Part 1: Deepfakes: dangers, development, and detection

In this article, the reader will learn about what deepfakes area and why they could become a serious threat. Click on the article to read more .

(Material written by: Kostis Konstantoudakis and Eleana Almaloglou)

Artificial Intelligence (AI), and in particular Deep Learning, have made huge advances in recent years and form an increasing part of many aspects of everyday life. One of the most spectacular aspects of AI is the ability to create original content, including text (e.g. ChatGPT, Bard), images (e.g. DALL·E, Midjourney), and sound (e.g. MuseNet). However, apart from original content, AI tools can also manipulate existing content, for reasons that may be benign or less so.

What are they?

Deepfakes are media – images, videos, or sound clips – that have been manipulated by deep learning algorithms. Their goal is to alter the identity or perceived actions of the people depicted on the manipulated media – showing people doing or saying things they never did. Deepfakes are always based on two real media, combining and mixing them to achieve the desired result: e.g. replacing someone’s face with a different one, or applying someone’s voice on words spoken by someone else.

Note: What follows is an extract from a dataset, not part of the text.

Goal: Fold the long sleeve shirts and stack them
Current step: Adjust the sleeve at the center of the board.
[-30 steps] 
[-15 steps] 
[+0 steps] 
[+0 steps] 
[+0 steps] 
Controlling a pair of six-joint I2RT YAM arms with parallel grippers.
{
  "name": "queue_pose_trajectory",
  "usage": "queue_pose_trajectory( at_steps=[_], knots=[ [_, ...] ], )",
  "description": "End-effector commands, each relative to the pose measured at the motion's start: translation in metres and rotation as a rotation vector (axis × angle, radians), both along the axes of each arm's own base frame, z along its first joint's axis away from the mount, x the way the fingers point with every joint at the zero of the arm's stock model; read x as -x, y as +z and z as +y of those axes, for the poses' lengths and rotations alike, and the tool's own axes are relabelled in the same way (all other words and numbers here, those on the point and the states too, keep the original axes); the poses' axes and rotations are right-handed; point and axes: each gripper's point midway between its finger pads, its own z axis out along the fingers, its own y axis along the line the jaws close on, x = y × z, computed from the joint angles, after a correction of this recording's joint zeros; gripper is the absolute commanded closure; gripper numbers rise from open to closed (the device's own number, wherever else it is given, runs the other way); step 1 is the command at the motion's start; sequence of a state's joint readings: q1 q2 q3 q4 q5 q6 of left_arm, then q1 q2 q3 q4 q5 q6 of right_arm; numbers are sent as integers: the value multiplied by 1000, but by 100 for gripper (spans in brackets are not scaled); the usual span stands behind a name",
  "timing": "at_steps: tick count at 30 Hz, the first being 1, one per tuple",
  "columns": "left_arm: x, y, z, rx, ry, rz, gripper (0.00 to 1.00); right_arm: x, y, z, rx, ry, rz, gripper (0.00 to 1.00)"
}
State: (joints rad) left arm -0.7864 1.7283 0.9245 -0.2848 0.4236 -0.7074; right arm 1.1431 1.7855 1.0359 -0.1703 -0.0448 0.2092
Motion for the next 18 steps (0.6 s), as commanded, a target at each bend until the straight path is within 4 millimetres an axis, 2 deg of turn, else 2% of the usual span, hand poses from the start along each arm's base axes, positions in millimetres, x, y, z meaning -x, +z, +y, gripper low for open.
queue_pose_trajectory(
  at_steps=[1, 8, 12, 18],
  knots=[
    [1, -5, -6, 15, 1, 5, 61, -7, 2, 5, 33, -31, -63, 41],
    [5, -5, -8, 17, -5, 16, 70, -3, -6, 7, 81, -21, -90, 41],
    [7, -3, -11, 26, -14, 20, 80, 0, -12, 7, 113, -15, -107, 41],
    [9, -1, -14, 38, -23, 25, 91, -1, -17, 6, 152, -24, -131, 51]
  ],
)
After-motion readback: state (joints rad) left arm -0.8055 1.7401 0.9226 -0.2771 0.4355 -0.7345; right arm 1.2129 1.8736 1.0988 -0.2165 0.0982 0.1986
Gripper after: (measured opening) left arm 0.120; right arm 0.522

Most commonly, deepfakes are visual media: images or video; so, this is where we’ll focus in this article.

Two common types of deepfake images are:

  • Face swapping, which modifies the identity of the target person, in effect swapping their face for the face of another person (the source), while maintaining the expressions of the target.
  • Facial reenactment is in many ways the opposite: it maintains the identity of the target person, but imposes on it the expressions of the source.

Going from image to video is easy, as videos are but a sequence of images:

The video above is, of course, meant to be humorous. It is obviously a fake and, even if it’s a very good one, no one would ever mistake it for real. However, AI able to create such realistic fakes may also be used for less innocent purposes.

How can deepfakes be a threat?

Deepfakes, then, can produce realistic images and videos that show individuals performing actions or saying things they never did. As deep learning techniques become more advanced with each year, deepfakes are getting less easy to detect, and can fool even wary observers.

Criminals and fraudsters can use this for a wide variety of activities, such as:

  • Scamming relatives of the victim for money or personal data, e.g. by posing as the victim or showing the victim in situations requiring financial help;
  • Scamming business associates by requesting specific business-oriented actions;
  • Blackmail, e.g. threatening to circulate photos or videos of the victim in compromising situations;
  • Damaging the reputation of the victim, showing them doing or saying things that present them in a negative way;
  • Manipulating the public opinion, spreading fake news via deepfakes of public figures;
  • Spreading propaganda by showing public figures in compromised situations;
  • And more.

a high-profile recent example: In 2022, a video of President Zelenskyy was circulated in the media where he was seemingly urging Ukrainian soldiers to lay down their weapons. The video was quickly proven a deepfake. The numerous public appearances of Zelenskyy made the unnaturalness of the deepfake very apparent. However, the possible impact on army morale and international politics serves to show the extend of the scale of damage this technology can cause.

Figure 2: Deepfake and real image of president Zelenskyy [3]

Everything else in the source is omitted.